_Directions for this task_
Transcribe the material from its first line onward, ending with the line that contains "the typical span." and adding nothing beyond it.

Data below: Begin

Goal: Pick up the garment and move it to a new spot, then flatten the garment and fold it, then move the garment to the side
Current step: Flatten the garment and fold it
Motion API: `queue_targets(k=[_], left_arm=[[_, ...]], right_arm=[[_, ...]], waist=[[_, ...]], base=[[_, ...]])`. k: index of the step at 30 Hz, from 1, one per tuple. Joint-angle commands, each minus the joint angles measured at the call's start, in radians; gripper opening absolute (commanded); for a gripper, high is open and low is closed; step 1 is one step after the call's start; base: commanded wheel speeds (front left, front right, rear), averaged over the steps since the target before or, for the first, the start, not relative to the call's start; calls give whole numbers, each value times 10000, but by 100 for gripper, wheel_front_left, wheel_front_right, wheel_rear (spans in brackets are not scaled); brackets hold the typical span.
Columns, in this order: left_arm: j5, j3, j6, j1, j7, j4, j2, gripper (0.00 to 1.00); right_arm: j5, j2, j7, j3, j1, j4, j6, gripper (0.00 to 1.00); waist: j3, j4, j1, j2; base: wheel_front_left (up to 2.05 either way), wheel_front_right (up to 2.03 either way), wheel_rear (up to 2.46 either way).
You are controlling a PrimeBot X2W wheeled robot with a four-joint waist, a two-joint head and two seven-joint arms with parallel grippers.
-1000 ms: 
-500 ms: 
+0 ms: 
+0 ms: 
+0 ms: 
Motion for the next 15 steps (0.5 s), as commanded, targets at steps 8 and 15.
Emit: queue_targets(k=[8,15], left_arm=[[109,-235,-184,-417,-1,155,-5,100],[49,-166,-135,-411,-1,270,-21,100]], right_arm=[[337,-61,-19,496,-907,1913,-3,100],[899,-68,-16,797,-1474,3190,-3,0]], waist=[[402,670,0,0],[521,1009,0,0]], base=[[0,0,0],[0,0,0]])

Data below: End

_Answer to this exercise_
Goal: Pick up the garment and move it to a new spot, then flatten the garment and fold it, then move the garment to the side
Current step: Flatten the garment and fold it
Motion API: `queue_targets(k=[_], left_arm=[[_, ...]], right_arm=[[_, ...]], waist=[[_, ...]], base=[[_, ...]])`. k: index of the step at 30 Hz, from 1, one per tuple. Joint-angle commands, each minus the joint angles measured at the call's start, in radians; gripper opening absolute (commanded); for a gripper, high is open and low is closed; step 1 is one step after the call's start; base: commanded wheel speeds (front left, front right, rear), averaged over the steps since the target before or, for the first, the start, not relative to the call's start; calls give whole numbers, each value times 10000, but by 100 for gripper, wheel_front_left, wheel_front_right, wheel_rear (spans in brackets are not scaled); brackets hold the typical span.

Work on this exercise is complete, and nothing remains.